WHAT THIS TASK INVOLVES ::
Would you restate the entries below word for word, starting at the first line and ending with the one that has "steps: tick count"?

[Data records]

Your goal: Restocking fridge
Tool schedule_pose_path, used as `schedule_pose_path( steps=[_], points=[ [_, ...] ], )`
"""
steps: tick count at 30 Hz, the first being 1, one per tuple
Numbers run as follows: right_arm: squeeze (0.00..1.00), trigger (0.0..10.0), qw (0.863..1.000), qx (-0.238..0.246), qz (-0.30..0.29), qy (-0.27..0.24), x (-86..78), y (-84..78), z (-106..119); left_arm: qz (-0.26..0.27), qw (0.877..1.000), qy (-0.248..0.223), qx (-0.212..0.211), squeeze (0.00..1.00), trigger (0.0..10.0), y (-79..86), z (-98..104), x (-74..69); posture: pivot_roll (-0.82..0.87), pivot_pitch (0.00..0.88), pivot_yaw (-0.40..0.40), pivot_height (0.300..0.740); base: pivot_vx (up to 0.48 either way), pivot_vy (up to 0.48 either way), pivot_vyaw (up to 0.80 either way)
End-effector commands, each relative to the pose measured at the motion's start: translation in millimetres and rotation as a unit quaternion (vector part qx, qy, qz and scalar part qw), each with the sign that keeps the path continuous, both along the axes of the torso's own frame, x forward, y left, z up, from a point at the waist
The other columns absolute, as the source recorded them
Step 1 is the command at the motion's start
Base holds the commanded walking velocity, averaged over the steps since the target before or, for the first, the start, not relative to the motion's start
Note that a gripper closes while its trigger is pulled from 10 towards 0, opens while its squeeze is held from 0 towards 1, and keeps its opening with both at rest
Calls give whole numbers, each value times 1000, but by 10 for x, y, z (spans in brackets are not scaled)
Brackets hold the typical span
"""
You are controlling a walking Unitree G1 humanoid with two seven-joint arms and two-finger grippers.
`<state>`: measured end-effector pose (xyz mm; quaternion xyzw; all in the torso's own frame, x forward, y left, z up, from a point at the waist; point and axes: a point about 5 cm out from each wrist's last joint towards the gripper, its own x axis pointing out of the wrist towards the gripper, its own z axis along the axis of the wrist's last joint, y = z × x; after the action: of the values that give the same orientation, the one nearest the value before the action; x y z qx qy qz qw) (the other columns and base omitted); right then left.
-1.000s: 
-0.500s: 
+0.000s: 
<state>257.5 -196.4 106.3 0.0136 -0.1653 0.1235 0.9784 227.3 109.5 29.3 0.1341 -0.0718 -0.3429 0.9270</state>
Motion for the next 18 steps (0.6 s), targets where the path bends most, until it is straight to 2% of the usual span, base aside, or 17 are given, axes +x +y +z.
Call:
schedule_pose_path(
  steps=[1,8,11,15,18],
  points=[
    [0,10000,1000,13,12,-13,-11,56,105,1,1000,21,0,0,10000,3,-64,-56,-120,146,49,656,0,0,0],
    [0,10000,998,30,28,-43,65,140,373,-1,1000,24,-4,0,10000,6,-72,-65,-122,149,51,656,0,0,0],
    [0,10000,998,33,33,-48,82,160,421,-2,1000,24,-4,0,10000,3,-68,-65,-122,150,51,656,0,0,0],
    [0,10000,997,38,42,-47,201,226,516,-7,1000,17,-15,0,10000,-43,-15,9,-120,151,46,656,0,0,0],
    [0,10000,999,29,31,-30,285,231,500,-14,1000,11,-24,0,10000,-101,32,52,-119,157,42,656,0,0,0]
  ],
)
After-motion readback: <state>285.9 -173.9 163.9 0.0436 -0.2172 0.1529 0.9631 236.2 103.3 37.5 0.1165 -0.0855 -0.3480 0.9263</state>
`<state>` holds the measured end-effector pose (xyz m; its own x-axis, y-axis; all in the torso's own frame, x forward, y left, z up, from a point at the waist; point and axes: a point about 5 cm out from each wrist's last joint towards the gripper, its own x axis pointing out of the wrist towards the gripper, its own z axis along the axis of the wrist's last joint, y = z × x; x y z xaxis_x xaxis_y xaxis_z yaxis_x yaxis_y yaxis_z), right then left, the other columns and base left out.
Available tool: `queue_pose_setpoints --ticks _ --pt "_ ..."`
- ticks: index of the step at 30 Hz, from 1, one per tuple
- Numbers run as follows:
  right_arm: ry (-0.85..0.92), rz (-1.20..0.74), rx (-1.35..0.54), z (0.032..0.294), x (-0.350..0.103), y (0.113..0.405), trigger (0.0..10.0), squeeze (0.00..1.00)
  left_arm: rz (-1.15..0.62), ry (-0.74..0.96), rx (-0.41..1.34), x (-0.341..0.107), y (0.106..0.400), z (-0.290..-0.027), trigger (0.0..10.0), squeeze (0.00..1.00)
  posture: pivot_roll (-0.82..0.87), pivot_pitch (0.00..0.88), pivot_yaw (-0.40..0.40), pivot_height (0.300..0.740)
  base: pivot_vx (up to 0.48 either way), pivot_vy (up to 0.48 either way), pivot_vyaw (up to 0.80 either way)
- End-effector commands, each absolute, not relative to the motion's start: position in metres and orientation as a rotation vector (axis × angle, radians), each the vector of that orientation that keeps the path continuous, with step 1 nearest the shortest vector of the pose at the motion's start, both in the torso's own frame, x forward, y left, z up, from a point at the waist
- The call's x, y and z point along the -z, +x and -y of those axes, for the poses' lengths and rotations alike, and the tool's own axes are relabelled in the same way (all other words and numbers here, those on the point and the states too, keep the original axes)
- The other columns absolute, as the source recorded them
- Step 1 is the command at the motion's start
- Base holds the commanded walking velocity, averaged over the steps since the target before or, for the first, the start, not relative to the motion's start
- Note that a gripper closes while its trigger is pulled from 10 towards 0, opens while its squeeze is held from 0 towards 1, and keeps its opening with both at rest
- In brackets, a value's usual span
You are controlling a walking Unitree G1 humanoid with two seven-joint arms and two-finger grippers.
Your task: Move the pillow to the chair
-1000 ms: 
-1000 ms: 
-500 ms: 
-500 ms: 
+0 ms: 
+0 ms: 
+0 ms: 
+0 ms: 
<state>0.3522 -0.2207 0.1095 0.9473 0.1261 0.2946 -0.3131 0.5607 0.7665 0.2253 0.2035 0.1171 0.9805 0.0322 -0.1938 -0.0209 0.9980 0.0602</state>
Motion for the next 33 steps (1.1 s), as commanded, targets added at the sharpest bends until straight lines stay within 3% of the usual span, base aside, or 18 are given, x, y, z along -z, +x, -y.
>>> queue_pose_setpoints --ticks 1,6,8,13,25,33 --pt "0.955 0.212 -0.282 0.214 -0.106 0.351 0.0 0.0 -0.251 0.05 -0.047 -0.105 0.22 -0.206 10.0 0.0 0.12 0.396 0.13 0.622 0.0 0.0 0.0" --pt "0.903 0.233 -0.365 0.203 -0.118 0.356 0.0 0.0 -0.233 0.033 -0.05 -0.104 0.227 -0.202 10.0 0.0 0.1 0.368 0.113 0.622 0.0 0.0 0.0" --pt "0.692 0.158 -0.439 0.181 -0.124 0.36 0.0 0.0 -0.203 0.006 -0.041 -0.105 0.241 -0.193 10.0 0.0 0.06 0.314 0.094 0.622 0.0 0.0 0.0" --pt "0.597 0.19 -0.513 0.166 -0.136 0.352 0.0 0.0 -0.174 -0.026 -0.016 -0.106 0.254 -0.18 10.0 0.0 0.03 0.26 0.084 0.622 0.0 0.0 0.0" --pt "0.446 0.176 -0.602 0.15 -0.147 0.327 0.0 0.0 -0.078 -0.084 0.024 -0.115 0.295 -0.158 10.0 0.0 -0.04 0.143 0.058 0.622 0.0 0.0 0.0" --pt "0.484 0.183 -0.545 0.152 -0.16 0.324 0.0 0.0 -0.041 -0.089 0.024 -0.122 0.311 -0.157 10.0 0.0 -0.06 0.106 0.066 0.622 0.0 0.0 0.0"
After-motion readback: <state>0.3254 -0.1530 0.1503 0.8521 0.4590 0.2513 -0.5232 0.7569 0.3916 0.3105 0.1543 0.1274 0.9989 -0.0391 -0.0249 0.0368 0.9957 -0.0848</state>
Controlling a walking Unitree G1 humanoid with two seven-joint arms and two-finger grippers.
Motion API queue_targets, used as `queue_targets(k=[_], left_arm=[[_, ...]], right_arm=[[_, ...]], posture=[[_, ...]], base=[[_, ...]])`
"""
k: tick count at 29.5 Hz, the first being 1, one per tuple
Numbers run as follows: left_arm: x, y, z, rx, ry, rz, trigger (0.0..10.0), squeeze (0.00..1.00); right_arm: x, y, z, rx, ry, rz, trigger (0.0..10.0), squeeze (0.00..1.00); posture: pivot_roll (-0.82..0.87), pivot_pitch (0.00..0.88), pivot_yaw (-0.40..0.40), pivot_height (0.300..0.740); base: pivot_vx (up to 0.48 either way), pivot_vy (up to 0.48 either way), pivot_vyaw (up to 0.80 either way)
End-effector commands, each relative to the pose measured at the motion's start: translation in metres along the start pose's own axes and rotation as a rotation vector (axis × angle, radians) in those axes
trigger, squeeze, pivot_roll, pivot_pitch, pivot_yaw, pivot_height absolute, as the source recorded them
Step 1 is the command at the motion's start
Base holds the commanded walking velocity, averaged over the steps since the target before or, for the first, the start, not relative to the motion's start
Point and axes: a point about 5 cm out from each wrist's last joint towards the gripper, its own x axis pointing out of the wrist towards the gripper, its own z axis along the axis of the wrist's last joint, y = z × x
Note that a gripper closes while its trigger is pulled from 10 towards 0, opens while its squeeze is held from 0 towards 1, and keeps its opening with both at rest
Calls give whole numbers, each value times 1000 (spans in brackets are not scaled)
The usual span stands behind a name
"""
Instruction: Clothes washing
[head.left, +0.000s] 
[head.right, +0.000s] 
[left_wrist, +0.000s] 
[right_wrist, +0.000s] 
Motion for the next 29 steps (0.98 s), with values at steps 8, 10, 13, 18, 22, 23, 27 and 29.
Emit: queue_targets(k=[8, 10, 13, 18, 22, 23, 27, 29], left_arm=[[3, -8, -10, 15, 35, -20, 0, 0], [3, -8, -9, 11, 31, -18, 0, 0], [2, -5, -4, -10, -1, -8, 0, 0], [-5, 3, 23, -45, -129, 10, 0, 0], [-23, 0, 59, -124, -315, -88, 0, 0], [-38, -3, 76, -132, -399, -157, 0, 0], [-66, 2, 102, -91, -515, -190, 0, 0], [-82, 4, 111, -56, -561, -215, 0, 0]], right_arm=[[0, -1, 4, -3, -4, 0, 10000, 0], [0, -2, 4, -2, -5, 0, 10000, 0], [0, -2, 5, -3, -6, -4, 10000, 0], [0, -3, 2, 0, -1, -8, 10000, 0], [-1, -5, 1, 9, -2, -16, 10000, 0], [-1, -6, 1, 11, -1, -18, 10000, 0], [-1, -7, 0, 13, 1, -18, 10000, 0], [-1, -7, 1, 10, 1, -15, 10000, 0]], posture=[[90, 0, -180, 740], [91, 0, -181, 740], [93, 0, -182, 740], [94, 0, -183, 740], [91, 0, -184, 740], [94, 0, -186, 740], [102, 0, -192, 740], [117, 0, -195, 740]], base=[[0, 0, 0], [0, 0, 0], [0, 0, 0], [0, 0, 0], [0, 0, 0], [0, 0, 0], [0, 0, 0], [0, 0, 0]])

TASK OUTPUT ::
Your goal: Restocking fridge
Tool schedule_pose_path, used as `schedule_pose_path( steps=[_], points=[ [_, ...] ], )`
"""
steps: tick count at 30 Hz, the first being 1, one per tuple

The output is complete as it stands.